GOAL OF THE EXERCISE
Using the listing below, retype exactly the lines starting at the one with "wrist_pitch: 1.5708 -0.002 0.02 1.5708" and ending at the one with "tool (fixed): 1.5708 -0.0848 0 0", and include both.

◆ ◆ ◆ ◆

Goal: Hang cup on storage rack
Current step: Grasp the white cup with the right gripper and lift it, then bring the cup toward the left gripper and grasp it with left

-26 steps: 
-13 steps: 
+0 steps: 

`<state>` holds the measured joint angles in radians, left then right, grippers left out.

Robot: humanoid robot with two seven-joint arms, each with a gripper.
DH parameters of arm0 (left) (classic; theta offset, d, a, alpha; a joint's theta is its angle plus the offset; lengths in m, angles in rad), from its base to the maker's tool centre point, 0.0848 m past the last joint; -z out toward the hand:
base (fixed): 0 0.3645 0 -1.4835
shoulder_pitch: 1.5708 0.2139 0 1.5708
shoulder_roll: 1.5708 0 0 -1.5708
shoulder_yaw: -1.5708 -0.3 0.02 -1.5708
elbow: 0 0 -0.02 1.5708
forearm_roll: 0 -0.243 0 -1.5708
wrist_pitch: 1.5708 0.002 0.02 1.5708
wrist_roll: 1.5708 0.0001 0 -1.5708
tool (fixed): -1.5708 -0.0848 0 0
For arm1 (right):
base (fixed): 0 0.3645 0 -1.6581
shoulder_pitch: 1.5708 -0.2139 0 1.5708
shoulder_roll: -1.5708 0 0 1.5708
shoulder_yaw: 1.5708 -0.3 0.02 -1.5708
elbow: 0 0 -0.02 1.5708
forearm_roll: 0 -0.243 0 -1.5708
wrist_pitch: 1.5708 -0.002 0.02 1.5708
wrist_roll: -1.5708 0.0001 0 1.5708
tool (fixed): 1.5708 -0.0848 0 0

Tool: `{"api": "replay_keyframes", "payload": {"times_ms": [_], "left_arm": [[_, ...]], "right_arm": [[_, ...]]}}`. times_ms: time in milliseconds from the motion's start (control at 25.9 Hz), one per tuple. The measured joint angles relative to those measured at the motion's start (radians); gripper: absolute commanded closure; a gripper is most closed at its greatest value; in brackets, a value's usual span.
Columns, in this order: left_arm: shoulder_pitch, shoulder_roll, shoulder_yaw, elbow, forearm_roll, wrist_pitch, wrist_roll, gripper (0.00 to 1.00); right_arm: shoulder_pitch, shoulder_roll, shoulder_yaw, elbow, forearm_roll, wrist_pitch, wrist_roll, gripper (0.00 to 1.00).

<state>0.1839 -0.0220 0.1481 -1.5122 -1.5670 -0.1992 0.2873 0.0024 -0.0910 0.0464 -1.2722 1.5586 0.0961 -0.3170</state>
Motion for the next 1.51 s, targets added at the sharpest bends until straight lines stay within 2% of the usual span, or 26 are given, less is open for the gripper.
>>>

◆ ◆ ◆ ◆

EXERCISE ANSWER
wrist_pitch: 1.5708 -0.002 0.02 1.5708
wrist_roll: -1.5708 0.0001 0 1.5708
tool (fixed): 1.5708 -0.0848 0 0

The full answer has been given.